Collection entries
######
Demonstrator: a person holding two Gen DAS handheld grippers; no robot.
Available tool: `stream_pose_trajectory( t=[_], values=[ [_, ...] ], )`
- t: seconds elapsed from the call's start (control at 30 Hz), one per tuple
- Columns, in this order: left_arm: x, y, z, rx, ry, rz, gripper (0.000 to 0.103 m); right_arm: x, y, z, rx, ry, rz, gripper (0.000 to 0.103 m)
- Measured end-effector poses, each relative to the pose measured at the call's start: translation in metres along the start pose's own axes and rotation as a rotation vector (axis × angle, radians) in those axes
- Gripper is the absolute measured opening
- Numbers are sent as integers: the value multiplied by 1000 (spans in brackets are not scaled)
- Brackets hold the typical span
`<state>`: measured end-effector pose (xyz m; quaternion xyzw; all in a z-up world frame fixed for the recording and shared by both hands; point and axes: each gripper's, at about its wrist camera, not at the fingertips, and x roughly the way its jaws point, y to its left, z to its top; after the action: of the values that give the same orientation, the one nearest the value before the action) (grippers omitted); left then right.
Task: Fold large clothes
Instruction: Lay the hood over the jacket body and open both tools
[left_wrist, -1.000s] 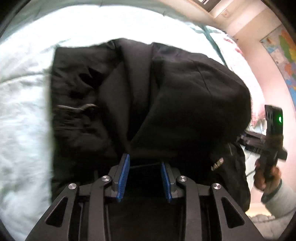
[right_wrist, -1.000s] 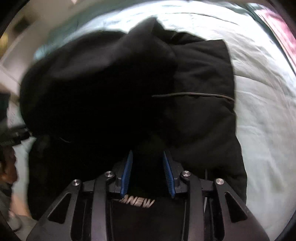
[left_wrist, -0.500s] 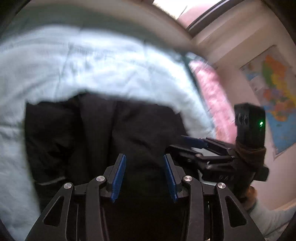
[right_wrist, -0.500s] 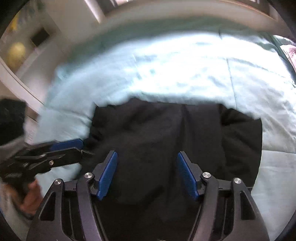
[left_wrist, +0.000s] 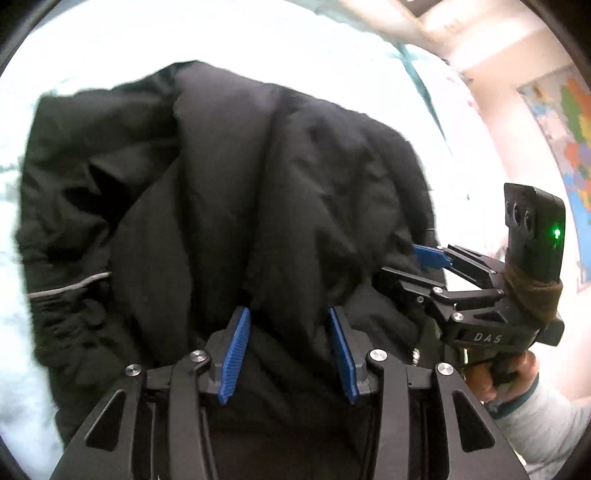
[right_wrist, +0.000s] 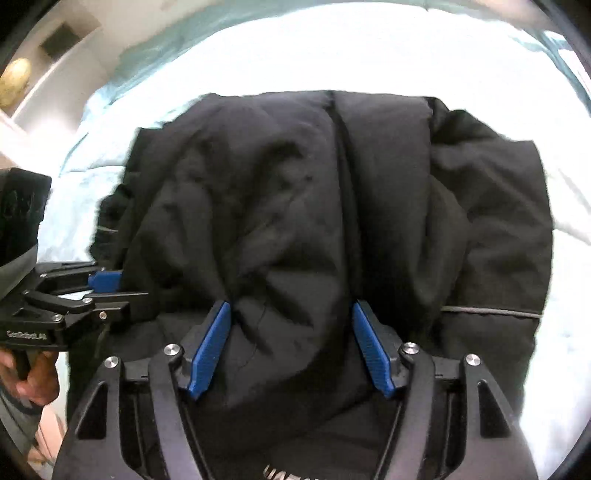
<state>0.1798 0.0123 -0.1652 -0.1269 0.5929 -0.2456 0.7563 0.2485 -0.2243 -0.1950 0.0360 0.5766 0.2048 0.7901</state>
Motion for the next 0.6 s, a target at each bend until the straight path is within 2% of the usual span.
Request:
stream_pose_trajectory(
  t=[0.13, 0.23, 0.3, 0.33, 0.37, 0.4, 0.47, 0.53, 0.6],
  values=[
    [-35, -14, -3, 10, -58, -77, 45, -38, 18, -7, -26, -70, 52, 69],
    [-42, -25, -10, 44, -71, -129, 47, -52, 33, -20, -56, -92, 63, 69],
    [-30, -28, -9, 46, -50, -92, 48, -43, 39, -24, -57, -67, 72, 69],
    [-13, -23, -7, 27, -17, -39, 48, -40, 36, -26, -63, -51, 61, 69],
    [-5, -12, -11, 17, -2, -14, 48, -25, 36, -28, -70, -18, 18, 69],
    [16, 0, -10, -14, 34, 45, 48, -18, 33, -33, -68, 18, -9, 69],
    [37, 15, -10, -56, 69, 40, 47, 16, 22, -37, -35, 85, -19, 68],
    [41, 11, -9, -22, 67, 67, 47, 32, 13, -40, 0, 82, -6, 68],
    [38, 1, -9, 9, 67, 115, 48, 32, 18, -38, -17, 81, -34, 68]
  ],
)
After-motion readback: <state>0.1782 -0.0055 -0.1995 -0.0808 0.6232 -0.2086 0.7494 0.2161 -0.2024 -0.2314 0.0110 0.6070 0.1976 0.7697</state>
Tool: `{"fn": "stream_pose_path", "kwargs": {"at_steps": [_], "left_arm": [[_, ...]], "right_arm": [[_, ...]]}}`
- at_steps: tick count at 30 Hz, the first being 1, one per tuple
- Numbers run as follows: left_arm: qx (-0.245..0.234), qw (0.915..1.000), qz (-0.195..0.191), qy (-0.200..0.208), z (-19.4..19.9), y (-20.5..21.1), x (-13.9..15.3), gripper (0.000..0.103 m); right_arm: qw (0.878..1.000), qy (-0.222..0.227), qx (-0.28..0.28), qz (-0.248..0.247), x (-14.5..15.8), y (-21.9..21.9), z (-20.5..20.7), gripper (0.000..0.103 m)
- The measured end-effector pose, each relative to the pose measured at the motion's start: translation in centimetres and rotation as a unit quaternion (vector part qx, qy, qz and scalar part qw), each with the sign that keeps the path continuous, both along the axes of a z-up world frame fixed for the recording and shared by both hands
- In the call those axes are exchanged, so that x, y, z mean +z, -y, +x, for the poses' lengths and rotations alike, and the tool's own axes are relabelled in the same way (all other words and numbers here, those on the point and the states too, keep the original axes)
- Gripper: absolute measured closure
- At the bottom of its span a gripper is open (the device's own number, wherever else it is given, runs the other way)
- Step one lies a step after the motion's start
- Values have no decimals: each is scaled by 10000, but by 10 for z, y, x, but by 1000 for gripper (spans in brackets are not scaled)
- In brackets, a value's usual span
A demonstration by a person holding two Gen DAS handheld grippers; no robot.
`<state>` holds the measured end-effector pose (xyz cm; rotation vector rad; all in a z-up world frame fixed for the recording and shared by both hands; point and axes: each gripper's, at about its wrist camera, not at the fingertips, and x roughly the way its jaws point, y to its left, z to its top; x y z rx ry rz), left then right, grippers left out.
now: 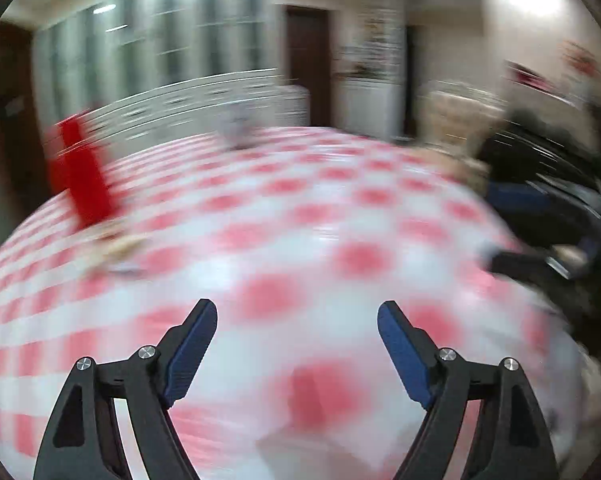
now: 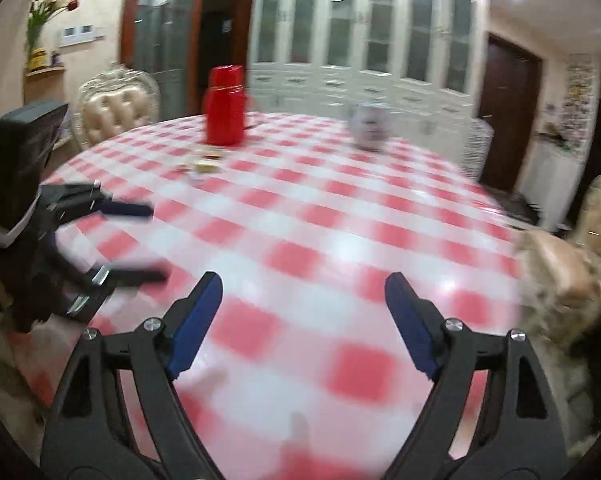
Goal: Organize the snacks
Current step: 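Move both open tools back toward the remaining bread packets on the table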
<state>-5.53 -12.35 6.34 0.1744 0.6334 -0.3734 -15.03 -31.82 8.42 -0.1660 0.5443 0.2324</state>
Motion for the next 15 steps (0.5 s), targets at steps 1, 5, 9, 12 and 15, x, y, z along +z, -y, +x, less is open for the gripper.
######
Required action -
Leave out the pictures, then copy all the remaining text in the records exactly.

Answer below -
Demonstrator: a person holding two Gen DAS handheld grippers; no robot.
Available tool: `stream_pose_trajectory( t=[_], values=[ [_, ...] ], )`
- t: seconds elapsed from the call's start (control at 30 Hz), one per tuple
- Columns, in this order: left_arm: x, y, z, rx, ry, rz, gripper (0.000 to 0.103 m); right_arm: x, y, z, rx, ry, rz, gripper (0.000 to 0.103 m)
- Measured end-effector poses, each relative to the pose measured at the call's start: translation in metres along the start pose's own axes and rotation as a rotation vector (axis × angle, radians) in those axes
- Gripper is the absolute measured opening
- Numbers are sent as integers: the value multiplied by 1000 (spans in brackets are not scaled)
- Brackets hold the typical span
`<state>`: measured end-effector pose (xyz m; quaternion xyzw; all in a z-up world frame fixed for the recording and shared by both hands; point and axes: each gripper's, at about its wrist camera, not at the fingertips, and x roughly the way its jaws point, y to its left, z to its top; after the action: of the values that give the same orientation, the one nearest the value before the action) (grippers omitted); left then right.
Task: Fold large clothes
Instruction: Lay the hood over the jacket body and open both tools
[left_wrist, -1.000s] 
[right_wrist, -1.000s] 
[left_wrist, -0.500s] 
[right_wrist, -0.500s] 
[left_wrist, +0.000s] 
[right_wrist, +0.000s] 
<state>0.1798 0.0123 -0.1652 -0.1269 0.5929 -0.2456 0.7563 0.2485 -0.2243 -0.1950 0.0360 0.5766 0.2048 0.7901</state>
Motion for the next 0.6 s, a target at each bend until the straight path is within 2% of the usual span.
Request:
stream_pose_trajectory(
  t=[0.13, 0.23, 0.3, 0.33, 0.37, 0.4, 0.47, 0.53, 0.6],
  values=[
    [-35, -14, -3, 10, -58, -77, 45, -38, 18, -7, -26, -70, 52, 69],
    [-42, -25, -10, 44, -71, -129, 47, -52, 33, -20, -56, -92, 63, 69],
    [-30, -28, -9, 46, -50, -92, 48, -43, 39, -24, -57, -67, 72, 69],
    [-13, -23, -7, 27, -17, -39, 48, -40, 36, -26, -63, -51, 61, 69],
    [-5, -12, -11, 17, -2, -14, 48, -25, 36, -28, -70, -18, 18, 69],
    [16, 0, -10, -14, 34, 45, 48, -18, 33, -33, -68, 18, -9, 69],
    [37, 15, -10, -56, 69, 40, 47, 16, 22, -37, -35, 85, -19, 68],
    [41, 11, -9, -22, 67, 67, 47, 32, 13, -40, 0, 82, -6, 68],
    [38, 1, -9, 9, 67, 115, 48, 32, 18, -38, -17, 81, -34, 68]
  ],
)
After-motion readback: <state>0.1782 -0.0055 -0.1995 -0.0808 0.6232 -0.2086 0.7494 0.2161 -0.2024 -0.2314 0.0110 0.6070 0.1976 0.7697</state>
Tool: `{"fn": "stream_pose_path", "kwargs": {"at_steps": [_], "left_arm": [[_, ...]], "right_arm": [[_, ...]]}}`
- at_steps: tick count at 30 Hz, the first being 1, one per tuple
- Numbers run as follows: left_arm: qx (-0.245..0.234), qw (0.915..1.000), qz (-0.195..0.191), qy (-0.200..0.208), z (-19.4..19.9), y (-20.5..21.1), x (-13.9..15.3), gripper (0.000..0.103 m); right_arm: qw (0.878..1.000), qy (-0.222..0.227), qx (-0.28..0.28), qz (-0.248..0.247), x (-14.5..15.8), y (-21.9..21.9), z (-20.5..20.7), gripper (0.000..0.103 m)
- The measured end-effector pose, each relative to the pose measured at the motion's start: translation in centimetres and rotation as a unit quaternion (vector part qx, qy, qz and scalar part qw), each with the sign that keeps the path continuous, both along the axes of a z-up world frame fixed for the recording and shared by both hands
- In the call those axes are exchanged, so that x, y, z mean +z, -y, +x, for the poses' lengths and rotations alike, and the tool's own axes are relabelled in the same way (all other words and numbers here, those on the point and the states too, keep the original axes)
- Gripper: absolute measured closure
- At the bottom of its span a gripper is open (the device's own number, wherever else it is given, runs the other way)
- Step one lies a step after the motion's start
- Values have no decimals: each is scaled by 10000, but by 10 for z, y, x, but by 1000 for gripper (spans in brackets are not scaled)
- In brackets, a value's usual span
A demonstration by a person holding two Gen DAS handheld grippers; no robot.
`<state>` holds the measured end-effector pose (xyz cm; rotation vector rad; all in a z-up world frame fixed for the recording and shared by both hands; point and axes: each gripper's, at about its wrist camera, not at the fingertips, and x roughly the way its jaws point, y to its left, z to its top; x y z rx ry rz), left then right, grippers left out.
now: 
now: 
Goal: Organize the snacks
Current step: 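Move both open tools back toward the remaining bread packets on the table
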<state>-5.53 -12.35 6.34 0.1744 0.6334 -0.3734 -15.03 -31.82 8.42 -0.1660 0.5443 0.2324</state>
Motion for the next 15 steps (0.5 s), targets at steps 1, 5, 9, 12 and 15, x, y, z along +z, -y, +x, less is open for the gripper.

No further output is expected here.